Björnsen Gurung, A. (eds), 2019: Schweiz erneuerbar!. Forum für Wissen 2019, Birmensdorf, Switzerland. WSL Berichte, 84. 45 p. doi: 10.55419/wsl:21910
While there is a clear need for timely action in conservation management, effective nature conservation is often hindered by insufficient financial resources. One problem is that studies on the effectiveness of taken conservation actions are difficult to carry out or are cost-intensive. Recently, the increased use of genetic methods in the identification of species or for the evaluation of connectivity or fragmentation of populations has shown that conservation genetics could support conservation management in answering many questions of practical relevance. However, genetic methods are still rarely used by conservation professionals.
Here, a conservation genetics tool kit, which offers ready-to-use workflows is presented. These workflows allow for the routine use of genetic methods in nature conservation. The main parts of the tool kit are workflows optimized for labour and costs. They give easy-to-read and illustrated guidance regarding sample design, sampling of genetic material, laboratory work, standardized statistical analyses, presentation of useroriented results and the interpretation of the results in conservation practice (federal and cantonal authorities, private consultancies, NGOs). The conservation genetics tool kit’s clear focusing on important and relevant questions of conservation practice ensures the accessibility of the potential of genetic methods in nature conservation and fosters the increased use of conservation genetics in conservation management.

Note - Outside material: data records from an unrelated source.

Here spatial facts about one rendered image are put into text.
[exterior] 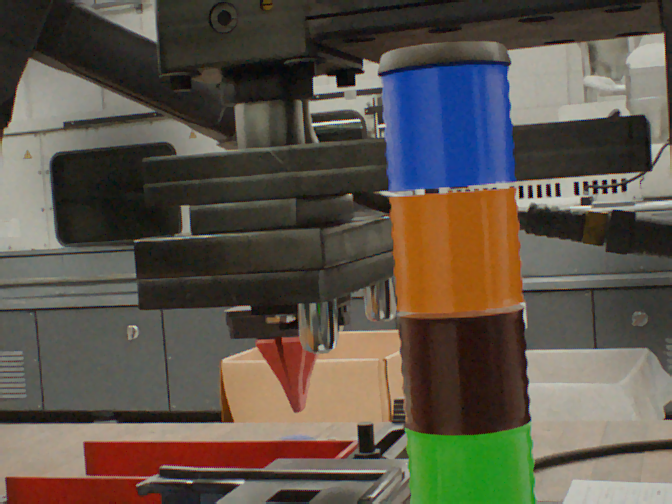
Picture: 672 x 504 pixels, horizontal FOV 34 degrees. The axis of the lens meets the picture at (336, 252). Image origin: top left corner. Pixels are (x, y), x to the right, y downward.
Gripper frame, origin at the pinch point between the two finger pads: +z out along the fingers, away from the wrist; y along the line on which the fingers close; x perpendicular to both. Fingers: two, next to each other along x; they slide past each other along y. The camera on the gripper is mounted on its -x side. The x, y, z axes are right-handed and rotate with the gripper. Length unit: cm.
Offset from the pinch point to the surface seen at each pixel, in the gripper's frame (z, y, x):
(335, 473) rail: -2.1, -13.7, 31.3
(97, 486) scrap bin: 1.1, 8.0, 22.5
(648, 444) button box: 7.2, -29.9, -10.1
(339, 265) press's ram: -15.4, -18.4, 40.9
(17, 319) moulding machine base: 38, 321, -428
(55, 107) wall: -96, 407, -633
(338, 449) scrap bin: 1.6, -7.1, 10.9
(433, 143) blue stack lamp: -20, -29, 63
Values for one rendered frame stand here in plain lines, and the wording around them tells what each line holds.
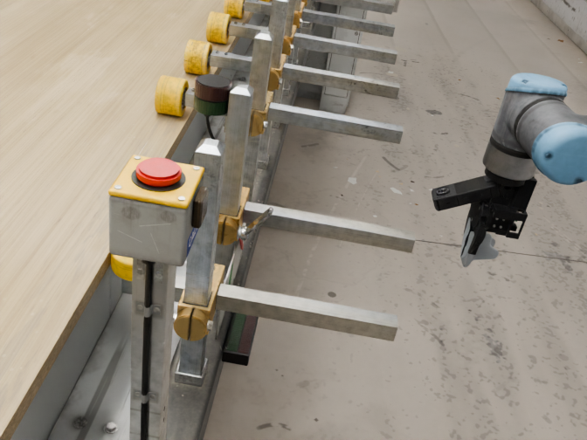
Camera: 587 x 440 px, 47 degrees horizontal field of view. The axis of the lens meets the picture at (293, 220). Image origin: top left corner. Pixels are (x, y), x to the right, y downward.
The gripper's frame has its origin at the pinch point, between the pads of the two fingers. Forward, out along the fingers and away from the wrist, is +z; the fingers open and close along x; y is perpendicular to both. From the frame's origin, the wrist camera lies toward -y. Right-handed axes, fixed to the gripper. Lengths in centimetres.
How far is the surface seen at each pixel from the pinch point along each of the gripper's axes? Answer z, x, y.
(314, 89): 75, 264, -32
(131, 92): -7, 34, -74
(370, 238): -1.8, -0.9, -18.1
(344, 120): -13.3, 24.3, -25.7
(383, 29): -12, 99, -15
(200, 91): -27, -5, -51
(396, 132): -12.9, 23.9, -14.7
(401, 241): -2.5, -1.1, -12.4
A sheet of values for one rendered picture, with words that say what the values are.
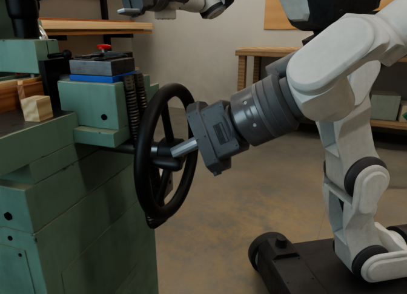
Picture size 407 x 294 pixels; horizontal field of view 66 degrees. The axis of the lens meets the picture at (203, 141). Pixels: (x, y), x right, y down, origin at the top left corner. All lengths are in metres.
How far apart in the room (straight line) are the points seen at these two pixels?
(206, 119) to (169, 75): 3.96
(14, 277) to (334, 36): 0.71
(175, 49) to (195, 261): 3.22
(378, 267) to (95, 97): 1.05
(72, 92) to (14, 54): 0.19
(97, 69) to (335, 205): 0.92
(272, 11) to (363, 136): 2.93
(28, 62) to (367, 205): 0.99
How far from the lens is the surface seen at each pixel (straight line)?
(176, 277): 1.54
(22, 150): 0.60
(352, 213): 1.10
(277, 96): 0.43
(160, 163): 0.55
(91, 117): 0.66
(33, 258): 0.70
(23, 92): 0.73
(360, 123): 1.00
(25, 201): 0.63
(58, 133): 0.65
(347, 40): 0.42
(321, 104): 0.45
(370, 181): 1.05
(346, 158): 1.03
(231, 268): 1.58
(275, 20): 3.82
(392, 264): 1.30
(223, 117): 0.47
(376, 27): 0.43
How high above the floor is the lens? 1.06
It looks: 20 degrees down
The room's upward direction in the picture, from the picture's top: straight up
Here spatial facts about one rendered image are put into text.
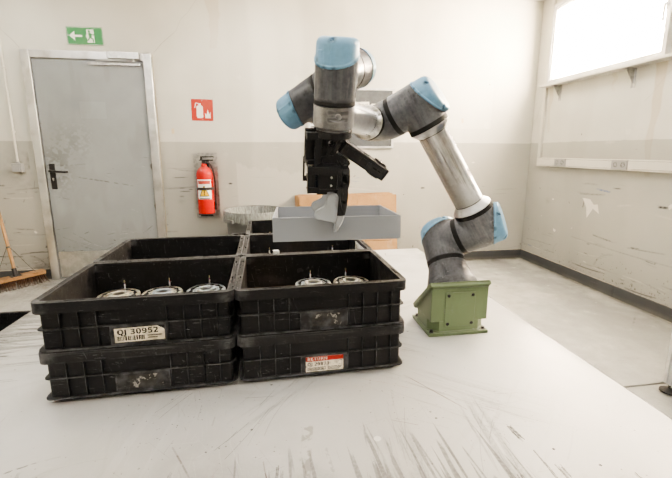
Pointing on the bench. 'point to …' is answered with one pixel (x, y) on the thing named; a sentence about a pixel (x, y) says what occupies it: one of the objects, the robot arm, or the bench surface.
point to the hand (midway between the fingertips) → (337, 224)
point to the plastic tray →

Two different workflows for the routine and standardized use of genetic methods in nature conservation were established (for up-to-date information see www.naturschutzgenetik. ch). First, a genetic tool for the identification of pond-breeding amphibians in Switzerland based on environmental DNA (eDNA) from water samples was set up. With this method, also amphibian species that are difficult to detect with traditional field methods (e.g. crested newt, Triturus cristatus, smooth newt, Lissotriton vulgaris) or cannot be morphologically determined in the field (e.g. invasive water frogs, Pelophylax sp.) can be identified. A second workflow enables the study of the isolation or connectivity of populations or habitats using genetic methods (microsatellites). Currently, genetic methods are the only ones which allow – with a reasonable effort – an evaluation of the level of connectivity at the landscape scale for (almost) all groups of organisms.
These two workflows are set up to be easily transferable to other target species and habitats in conservation management. The scope of the conservation genetics tool kit can thus easily be enlarged. Due to the interest of stakeholders, the eDNA workflow is currently applied to and optimized for other organismic groups (e. g. dragonflies and damselflies). The conservation genetics tool kit facilitates a more routine use of conservation genetics in conservation practice and its manifold applications in Switzerland.